Besides its action as a neurotransmitter, serotonin has multiple physiological functions in several peripheral organs. Recently Yadav et al suggested that peripheral serotonin produced in the gut was a major negative regulator of osteoblast proliferation. However, we observed that low doses of serotonin stimulate osteoblast proliferation and that osteoblasts express a functional 2B serotonin receptor (5-HT2BR). Mice invalidated for the 5-HT2BR (5-HT2BR-/-), displayed reduced bone formation that got worse with age (Collet et al 2008). Moreover, we also demonstrated that serotonin was synthesized by osteoclasts (Chabbi-Achengli et al, 2012). Our results suggest that serotonin could be one of the paracrine and autocrine systems controlling bone formation. The importance of the serotonin system is due to the popular use of drugs targeting this system for the treatment of depression. Inhibitors of the serotonin transporter (SERT) were suggested to decrease bone formation and increase the occurrence of femoral neck fracture.

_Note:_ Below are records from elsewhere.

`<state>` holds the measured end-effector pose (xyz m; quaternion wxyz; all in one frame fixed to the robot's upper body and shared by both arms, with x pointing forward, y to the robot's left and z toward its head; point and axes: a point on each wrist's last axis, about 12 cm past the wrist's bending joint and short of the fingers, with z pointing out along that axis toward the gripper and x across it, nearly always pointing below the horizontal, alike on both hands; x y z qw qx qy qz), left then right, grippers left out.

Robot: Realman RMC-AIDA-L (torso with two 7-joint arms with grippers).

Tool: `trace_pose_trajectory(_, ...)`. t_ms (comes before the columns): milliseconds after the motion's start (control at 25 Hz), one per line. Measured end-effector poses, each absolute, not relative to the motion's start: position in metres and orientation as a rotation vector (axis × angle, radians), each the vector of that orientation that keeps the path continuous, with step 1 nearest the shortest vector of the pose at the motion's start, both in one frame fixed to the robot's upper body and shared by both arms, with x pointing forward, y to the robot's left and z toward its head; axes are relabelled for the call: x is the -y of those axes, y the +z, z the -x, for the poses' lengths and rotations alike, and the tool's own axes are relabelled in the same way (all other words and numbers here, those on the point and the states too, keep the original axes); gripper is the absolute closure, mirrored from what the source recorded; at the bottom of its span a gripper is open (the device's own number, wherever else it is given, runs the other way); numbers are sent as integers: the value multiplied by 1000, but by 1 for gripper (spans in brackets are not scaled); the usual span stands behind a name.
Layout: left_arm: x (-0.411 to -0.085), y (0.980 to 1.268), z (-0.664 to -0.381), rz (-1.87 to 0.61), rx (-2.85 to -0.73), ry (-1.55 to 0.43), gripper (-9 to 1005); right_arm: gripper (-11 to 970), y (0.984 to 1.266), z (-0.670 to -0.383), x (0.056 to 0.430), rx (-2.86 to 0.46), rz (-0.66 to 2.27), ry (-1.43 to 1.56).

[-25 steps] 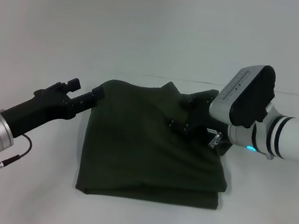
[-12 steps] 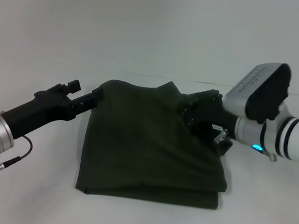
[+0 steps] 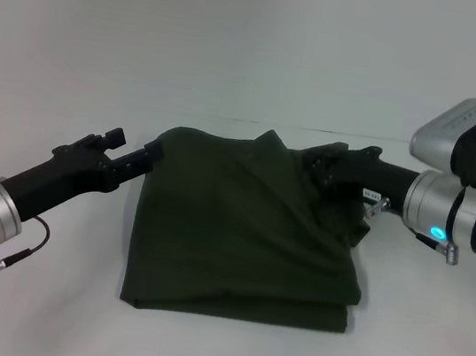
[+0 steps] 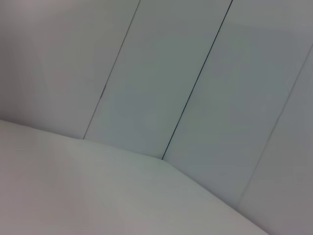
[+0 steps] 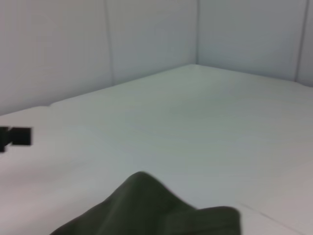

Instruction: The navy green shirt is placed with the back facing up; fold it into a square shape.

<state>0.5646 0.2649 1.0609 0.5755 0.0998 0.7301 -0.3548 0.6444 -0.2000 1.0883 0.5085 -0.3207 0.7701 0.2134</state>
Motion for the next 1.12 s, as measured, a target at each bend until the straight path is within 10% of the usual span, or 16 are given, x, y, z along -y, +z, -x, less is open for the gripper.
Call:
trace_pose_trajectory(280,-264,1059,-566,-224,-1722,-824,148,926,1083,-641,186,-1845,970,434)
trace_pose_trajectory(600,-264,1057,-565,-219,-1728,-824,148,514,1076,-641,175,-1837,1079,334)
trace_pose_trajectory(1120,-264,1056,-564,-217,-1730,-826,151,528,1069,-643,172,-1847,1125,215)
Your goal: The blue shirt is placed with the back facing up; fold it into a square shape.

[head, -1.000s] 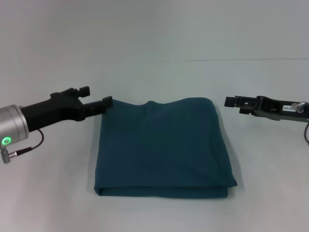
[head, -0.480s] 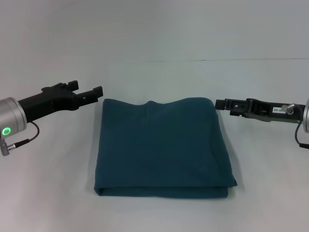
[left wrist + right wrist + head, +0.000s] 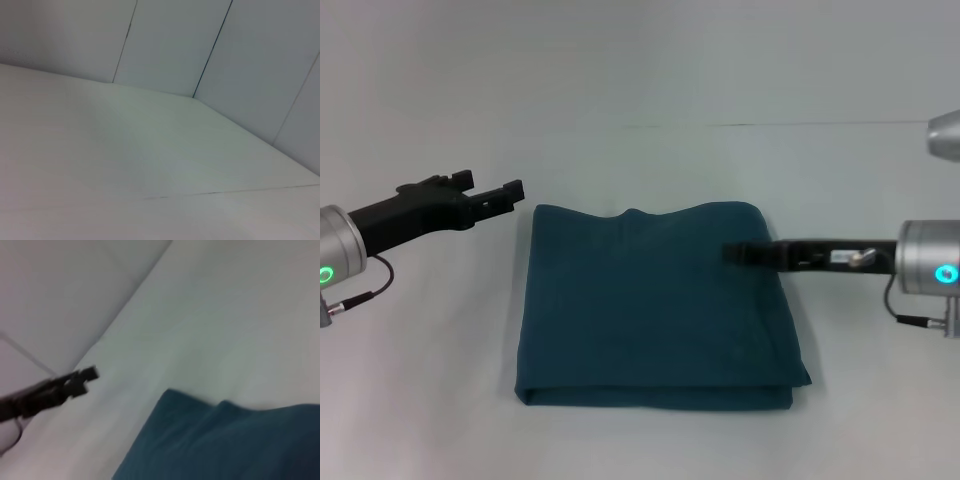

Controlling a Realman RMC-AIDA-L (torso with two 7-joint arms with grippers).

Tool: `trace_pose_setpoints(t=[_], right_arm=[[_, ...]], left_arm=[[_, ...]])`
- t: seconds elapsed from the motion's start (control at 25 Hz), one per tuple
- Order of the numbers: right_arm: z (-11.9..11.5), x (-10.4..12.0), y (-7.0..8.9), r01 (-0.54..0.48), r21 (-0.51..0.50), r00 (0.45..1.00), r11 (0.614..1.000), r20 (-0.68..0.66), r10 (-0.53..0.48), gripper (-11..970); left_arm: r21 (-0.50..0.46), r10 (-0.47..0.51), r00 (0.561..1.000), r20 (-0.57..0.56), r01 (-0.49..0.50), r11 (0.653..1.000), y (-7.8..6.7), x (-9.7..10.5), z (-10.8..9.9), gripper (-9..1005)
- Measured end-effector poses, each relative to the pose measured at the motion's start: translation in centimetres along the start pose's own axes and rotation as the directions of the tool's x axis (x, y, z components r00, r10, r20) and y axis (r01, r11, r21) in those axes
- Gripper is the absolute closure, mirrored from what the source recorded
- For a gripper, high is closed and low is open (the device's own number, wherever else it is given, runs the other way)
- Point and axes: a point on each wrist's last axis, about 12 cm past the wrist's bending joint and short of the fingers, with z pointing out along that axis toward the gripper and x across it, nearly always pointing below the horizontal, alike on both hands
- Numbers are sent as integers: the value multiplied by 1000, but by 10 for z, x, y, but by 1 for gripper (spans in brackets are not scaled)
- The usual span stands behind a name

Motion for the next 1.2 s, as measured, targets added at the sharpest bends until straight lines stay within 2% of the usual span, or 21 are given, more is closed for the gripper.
trace_pose_setpoints(t=[0.24, 0.44, 0.6, 0.88, 1.2], right_arm=[[14, 6, 8, 54, -25, 996, 998, -67, -56, 563], [19, 10, 5, 61, 15, 995, 998, -80, -60, 765], [31, 13, 2, 105, 76, 988, 992, -124, -95, 926], [37, 12, 6, 147, 69, 982, 987, -128, -138, 961], [26, -12, 12, 195, 31, 981, 980, -25, -194, 960]], left_arm=[[9, 1, 1000, -6, -1, 1000, -1, 2, 0, 60], [9, 0, 1000, -8, 0, 1000, -1, 3, 0, 59], [5, -4, 1000, -8, 4, 1000, -1, 5, -1, 59], [-5, -6, 1000, -8, 6, 1000, 0, 6, -2, 60], [-2, -6, 1000, -8, 6, 1000, 0, 6, -1, 59]])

Considering these different points, the following interdependent objectives will be addressed:

1. What is the role of serotonin and/or of serotonin receptors and the serotonin transporter (SERT) on osteoblast proliferation and differentiation and are they interrelated

2. by which mechanism does the 5-HT2B R stimulate bone formation, and is it possible that this receptor has different features in bone than in other tissues; This project was funded by a grant to C Collet in 2012 (ECTS/Servier award).